La relazione ripercorre l’intero iter amministrativo a partire dalla prima delibera del 2020 e dà conto della mole di informazioni richieste dalla magistratura contabile al Comune tra agosto 2025 e marzo 2026. La Corte ha rilevato alcune discrasie formali nella gestione di alcuni fondi, ma ha anche sottolineato come l’ente abbia correttamente scelto di accantonare risorse aggiuntive rispetto ai minimi previsti dalla legge, proprio per fronteggiare passività pregresse, debiti non adeguatamente coperti negli anni precedenti al 2020 e possibili criticità future. 
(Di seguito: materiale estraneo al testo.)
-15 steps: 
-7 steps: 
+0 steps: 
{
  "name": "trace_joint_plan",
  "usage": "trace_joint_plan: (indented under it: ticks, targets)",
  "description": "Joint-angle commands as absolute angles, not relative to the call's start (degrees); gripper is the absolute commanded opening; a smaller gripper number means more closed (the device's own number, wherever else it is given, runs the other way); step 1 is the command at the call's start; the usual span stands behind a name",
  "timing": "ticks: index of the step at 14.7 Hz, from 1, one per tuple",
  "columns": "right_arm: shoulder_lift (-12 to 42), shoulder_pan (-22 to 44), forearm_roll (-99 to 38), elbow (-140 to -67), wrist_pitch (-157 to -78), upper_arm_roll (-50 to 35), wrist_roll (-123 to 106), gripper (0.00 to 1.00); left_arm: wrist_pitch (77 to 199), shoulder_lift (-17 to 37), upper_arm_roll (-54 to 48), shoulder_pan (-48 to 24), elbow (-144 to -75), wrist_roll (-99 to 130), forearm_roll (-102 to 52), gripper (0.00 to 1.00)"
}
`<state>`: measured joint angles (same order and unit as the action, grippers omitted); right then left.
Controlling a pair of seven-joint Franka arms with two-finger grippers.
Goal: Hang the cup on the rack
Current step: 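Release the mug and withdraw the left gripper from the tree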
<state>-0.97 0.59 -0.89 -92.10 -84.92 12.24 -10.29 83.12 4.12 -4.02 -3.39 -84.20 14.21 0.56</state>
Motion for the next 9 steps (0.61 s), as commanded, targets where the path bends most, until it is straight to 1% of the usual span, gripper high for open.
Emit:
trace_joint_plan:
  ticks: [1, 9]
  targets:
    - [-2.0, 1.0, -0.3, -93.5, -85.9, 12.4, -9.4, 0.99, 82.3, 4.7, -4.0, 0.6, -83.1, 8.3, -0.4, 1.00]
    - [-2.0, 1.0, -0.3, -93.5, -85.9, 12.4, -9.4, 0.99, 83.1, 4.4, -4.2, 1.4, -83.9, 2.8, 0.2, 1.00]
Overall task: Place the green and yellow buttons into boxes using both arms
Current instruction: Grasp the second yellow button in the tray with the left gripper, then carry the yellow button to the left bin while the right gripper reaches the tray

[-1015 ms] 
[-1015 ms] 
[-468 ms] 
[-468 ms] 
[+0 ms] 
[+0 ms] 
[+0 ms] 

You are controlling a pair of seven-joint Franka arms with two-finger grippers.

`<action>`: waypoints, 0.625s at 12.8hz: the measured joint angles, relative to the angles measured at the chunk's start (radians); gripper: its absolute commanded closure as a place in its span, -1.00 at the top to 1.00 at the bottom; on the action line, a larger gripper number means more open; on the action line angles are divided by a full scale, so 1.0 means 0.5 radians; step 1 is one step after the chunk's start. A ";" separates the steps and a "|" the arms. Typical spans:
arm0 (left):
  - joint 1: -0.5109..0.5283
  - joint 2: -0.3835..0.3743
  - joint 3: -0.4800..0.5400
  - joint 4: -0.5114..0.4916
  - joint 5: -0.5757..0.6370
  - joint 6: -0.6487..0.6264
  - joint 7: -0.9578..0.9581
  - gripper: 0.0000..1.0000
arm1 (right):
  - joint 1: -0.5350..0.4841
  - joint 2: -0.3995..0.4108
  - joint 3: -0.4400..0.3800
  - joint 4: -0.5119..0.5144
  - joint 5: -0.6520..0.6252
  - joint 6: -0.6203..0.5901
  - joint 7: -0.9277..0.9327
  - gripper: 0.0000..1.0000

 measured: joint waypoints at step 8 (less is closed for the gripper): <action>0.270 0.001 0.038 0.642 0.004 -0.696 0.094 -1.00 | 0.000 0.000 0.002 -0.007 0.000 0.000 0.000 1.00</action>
Secondo i giudici contabili, il “fondo garanzia debiti commerciali” è stato strutturato in maniera adeguata, mentre il “fondo crediti di dubbia esigibilità” è stato valutato positivamente anche nella parte eccedente le soglie minime obbligatorie. Maggiore attenzione viene invece richiesta sul “fondo contenzioso”: la Corte osserva che per alcune sentenze gli importi accantonati risultano inferiori a quelli che avrebbero dovuto essere previsti e invita il Comune a ricalcolare alcune poste, includendo anche procedimenti ancora aperti e non considerati per assenza di informazioni trasmesse dai vari settori dell’ente.

Nella relazione trova spazio anche l’ultimo sviluppo della cosiddetta “vicenda Antonino”. Dopo la vittoria del ricorso da parte dell’Agenzia delle entrate-Riscossione, il Comune dovrà reinserire nel bilancio circa 2 milioni di euro, prevedendo sia la riscossione sia il relativo accantonamento nel fondo crediti di dubbia esigibilità. 

I giudici contabili hanno inoltre richiamato il rispetto dei limiti imposti ai Comuni in riequilibrio finanziario, con particolare riferimento alla riduzione del personale, delle spese per acquisti e servizi e dei contributi destinati alle società partecipate. Per quanto riguarda invece le categorie socialmente fragili, viene evidenziata la necessità di individuare priorità precise per contenere gli esborsi senza compromettere i servizi essenziali. Nel documento vengono richiamati anche gli interventi del dirigente dei Servizi finanziari e del sindaco Giuseppe Marchionna, che il 22 marzo scorso aveva partecipato alla riunione con l’assemblea della Corte dei Conti. Dalla relazione emerge un giudizio favorevole sull’impegno politico profuso nel percorso di risanamento e sulla volontà di riportare il bilancio comunale in equilibrio, con particolare riferimento alla visione prospettica illustrata dal sindaco e all’attenzione verso investimenti considerati strategici per generare maggiore redditività e benessere per la collettività. La relazione si chiude infine affidando ai revisori dei conti il controllo semestrale sull’andamento del piano di riequilibrio.